PROMPT: Return every record exactly. Omit nothing.

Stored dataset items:
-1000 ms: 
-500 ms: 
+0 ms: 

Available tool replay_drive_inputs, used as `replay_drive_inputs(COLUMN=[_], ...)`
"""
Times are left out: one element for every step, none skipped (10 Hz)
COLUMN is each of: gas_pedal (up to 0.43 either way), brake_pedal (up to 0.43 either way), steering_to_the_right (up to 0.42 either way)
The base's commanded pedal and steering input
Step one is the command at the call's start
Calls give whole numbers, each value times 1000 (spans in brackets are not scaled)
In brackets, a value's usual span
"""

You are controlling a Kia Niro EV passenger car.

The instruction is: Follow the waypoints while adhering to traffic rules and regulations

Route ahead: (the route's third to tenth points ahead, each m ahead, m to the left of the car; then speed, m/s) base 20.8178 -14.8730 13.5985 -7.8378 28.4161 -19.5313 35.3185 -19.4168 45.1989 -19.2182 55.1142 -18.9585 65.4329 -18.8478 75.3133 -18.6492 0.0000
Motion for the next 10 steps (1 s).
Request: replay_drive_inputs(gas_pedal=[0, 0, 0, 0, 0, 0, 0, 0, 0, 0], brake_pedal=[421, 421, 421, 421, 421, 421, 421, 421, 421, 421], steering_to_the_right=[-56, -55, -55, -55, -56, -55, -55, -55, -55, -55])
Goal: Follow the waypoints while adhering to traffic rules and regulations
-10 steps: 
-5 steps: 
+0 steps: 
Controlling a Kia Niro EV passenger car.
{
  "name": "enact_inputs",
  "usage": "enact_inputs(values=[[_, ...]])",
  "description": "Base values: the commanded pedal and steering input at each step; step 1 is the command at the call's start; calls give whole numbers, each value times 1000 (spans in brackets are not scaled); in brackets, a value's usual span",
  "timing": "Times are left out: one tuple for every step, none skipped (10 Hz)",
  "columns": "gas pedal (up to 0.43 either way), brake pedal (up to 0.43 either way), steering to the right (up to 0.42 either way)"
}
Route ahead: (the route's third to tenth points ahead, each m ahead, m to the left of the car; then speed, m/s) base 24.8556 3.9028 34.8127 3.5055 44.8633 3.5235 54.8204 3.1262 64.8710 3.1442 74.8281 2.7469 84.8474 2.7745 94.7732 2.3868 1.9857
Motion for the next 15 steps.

EXERCISE SOLUTION:
-1000 ms: 
-500 ms: 
+0 ms: 

Available tool replay_drive_inputs, used as `replay_drive_inputs(COLUMN=[_], ...)`
"""
Times are left out: one element for every step, none skipped (10 Hz)
COLUMN is each of: gas_pedal (up to 0.43 either way), brake_pedal (up to 0.43 either way), steering_to_the_right (up to 0.42 either way)
The base's commanded pedal and steering input
Step one is the command at the call's start
Calls give whole numbers, each value times 1000 (spans in brackets are not scaled)
In brackets, a value's usual span
"""

You are controlling a Kia Niro EV passenger car.

The instruction is: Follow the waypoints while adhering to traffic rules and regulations

Route ahead: (the route's third to tenth points ahead, each m ahead, m to the left of the car; then speed, m/s) base 20.8178 -14.8730 13.5985 -7.8378 28.4161 -19.5313 35.3185 -19.4168 45.1989 -19.2182 55.1142 -18.9585 65.4329 -18.8478 75.3133 -18.6492 0.0000
Motion for the next 10 steps (1 s).
Request: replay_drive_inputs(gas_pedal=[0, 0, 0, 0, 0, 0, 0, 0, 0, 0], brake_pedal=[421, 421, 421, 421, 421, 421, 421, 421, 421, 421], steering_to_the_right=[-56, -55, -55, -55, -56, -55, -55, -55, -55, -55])
Goal: Follow the waypoints while adhering to traffic rules and regulations
-10 steps: 
-5 steps: 
+0 steps: 
Controlling a Kia Niro EV passenger car.
{
  "name": "enact_inputs",
  "usage": "enact_inputs(values=[[_, ...]])",
  "description": "Base values: the commanded pedal and steering input at each step; step 1 is the command at the call's start; calls give whole numbers, each value times 1000 (spans in brackets are not scaled); in brackets, a value's usual span",
  "timing": "Times are left out: one tuple for every step, none skipped (10 Hz)",
  "columns": "gas pedal (up to 0.43 either way), brake pedal (up to 0.43 either way), steering to the right (up to 0.42 either way)"
}
Route ahead: (the route's third to tenth points ahead, each m ahead, m to the left of the car; then speed, m/s) base 24.8556 3.9028 34.8127 3.5055 44.8633 3.5235 54.8204 3.1262 64.8710 3.1442 74.8281 2.7469 84.8474 2.7745 94.7732 2.3868 1.9857
Motion for the next 15 steps.

What has been written completes the answer.